Exercise instructions.
Copy out every line of the records in which "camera" can be found.

The data.
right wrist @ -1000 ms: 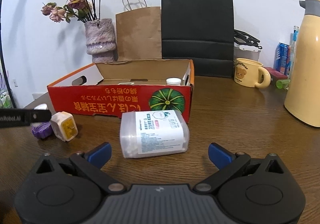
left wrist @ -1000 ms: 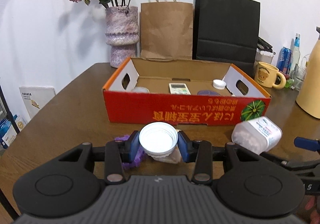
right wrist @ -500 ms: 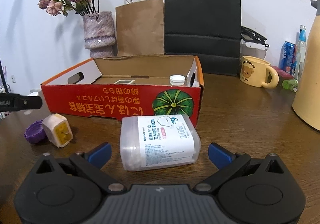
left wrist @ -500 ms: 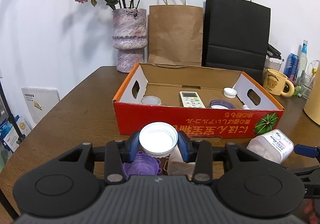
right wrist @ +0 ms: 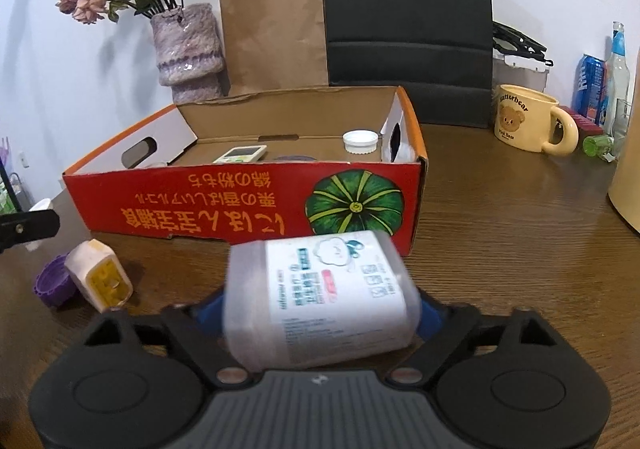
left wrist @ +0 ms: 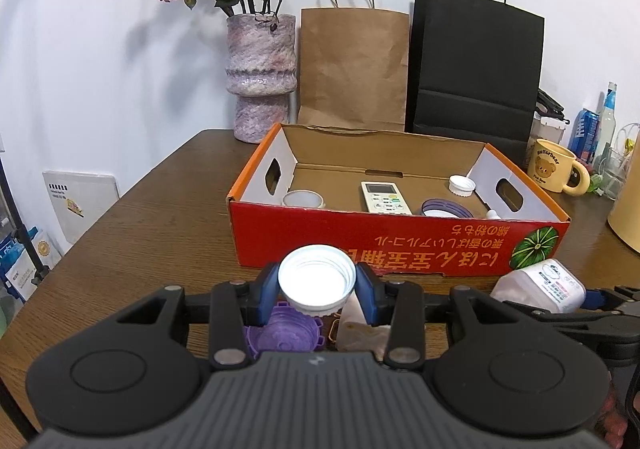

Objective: Organize rigid objects
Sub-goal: 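Lift the white cap with the left gripper while the right gripper grasps the clear pill container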

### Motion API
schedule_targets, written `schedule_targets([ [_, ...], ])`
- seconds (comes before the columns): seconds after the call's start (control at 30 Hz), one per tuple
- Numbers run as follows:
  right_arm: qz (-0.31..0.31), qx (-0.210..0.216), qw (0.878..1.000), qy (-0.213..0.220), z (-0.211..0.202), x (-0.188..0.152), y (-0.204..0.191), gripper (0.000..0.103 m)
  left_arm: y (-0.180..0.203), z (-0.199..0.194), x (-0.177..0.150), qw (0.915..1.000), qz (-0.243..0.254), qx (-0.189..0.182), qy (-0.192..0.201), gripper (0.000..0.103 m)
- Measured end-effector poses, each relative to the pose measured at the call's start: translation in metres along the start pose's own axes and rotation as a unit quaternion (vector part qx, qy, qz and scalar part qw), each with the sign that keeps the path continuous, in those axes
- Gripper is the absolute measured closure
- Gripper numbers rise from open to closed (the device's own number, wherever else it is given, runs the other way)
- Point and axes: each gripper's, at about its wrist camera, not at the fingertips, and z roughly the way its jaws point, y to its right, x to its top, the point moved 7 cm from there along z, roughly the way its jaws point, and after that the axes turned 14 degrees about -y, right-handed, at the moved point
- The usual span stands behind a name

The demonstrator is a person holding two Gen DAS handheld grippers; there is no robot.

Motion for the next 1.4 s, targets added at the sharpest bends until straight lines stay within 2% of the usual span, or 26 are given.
schedule_targets([
  [0.27, -0.016, -0.015, 0.999, 0.030, -0.013, -0.003, -0.007, 0.019, 0.000, 0.000, 0.000, 1.0000, 0.001, 0.001, 0.000, 0.061],
  [0.7, -0.006, -0.001, 0.996, 0.088, -0.045, -0.001, -0.010, 0.019, 0.005, -0.006, 0.005, 1.0000, 0.000, -0.006, 0.003, 0.061],
  [1.03, -0.014, 0.001, 0.991, 0.134, -0.073, 0.014, -0.016, 0.019, 0.016, -0.014, 0.018, 0.9997, 0.006, -0.017, 0.013, 0.061],
  [1.4, -0.022, 0.001, 0.988, 0.156, -0.078, 0.035, -0.021, 0.019, 0.023, -0.015, 0.043, 0.9993, 0.007, -0.020, 0.032, 0.061],
])
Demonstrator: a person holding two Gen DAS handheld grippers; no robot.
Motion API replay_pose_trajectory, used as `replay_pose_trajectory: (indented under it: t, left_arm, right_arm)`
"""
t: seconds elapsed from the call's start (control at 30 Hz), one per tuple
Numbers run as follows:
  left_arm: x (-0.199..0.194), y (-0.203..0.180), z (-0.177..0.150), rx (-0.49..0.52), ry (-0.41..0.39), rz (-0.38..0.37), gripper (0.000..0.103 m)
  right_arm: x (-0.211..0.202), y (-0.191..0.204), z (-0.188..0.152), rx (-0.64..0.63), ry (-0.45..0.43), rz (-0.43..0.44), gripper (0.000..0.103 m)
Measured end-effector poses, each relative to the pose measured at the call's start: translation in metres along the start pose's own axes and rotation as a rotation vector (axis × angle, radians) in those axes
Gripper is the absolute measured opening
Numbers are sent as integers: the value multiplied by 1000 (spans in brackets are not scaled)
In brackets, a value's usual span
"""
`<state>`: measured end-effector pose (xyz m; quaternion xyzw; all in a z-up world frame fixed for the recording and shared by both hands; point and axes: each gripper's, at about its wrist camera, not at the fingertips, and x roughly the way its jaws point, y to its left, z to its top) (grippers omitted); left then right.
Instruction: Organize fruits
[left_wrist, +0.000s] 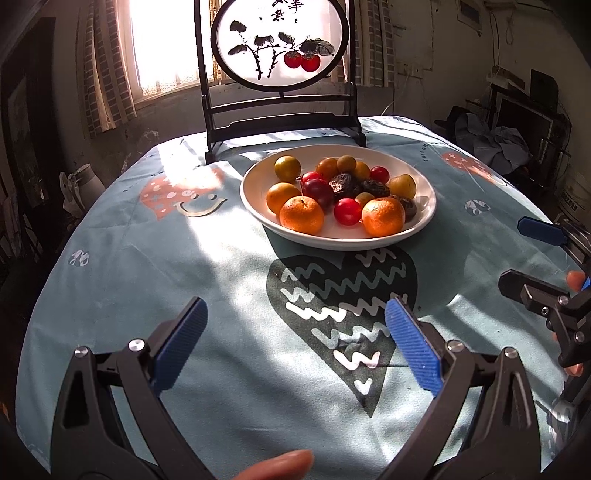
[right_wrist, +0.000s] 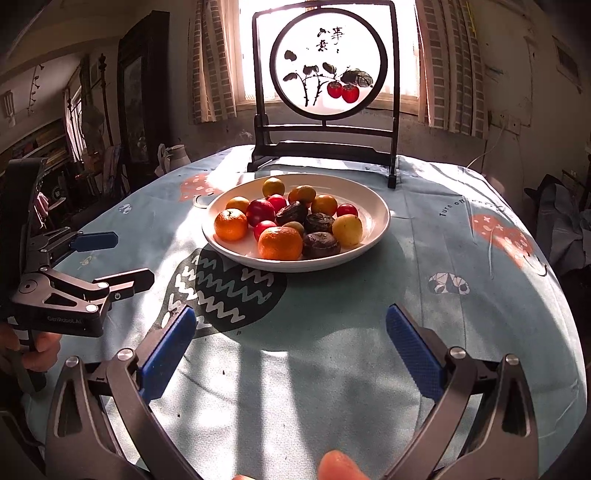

Exercise result.
- Point and axes: each gripper's, at about its wrist camera, not at the fingertips, and z roughly the way its jaws point, y to its right, x to its top, the point moved 7 cm from there along z, roughly the way its jaws point, and after that the axes turned 14 degrees about -y, right-handed, at the moved point
`<state>`: measured end-effector pose (xyz m; quaternion xyzw; all in a z-up world frame fixed for the recording and shared by both hands; point and axes: each gripper's, at about its wrist camera, not at the fingertips, and x roughly the way its jaws point, y to its left, z to its top) (grippers omitted); left then right.

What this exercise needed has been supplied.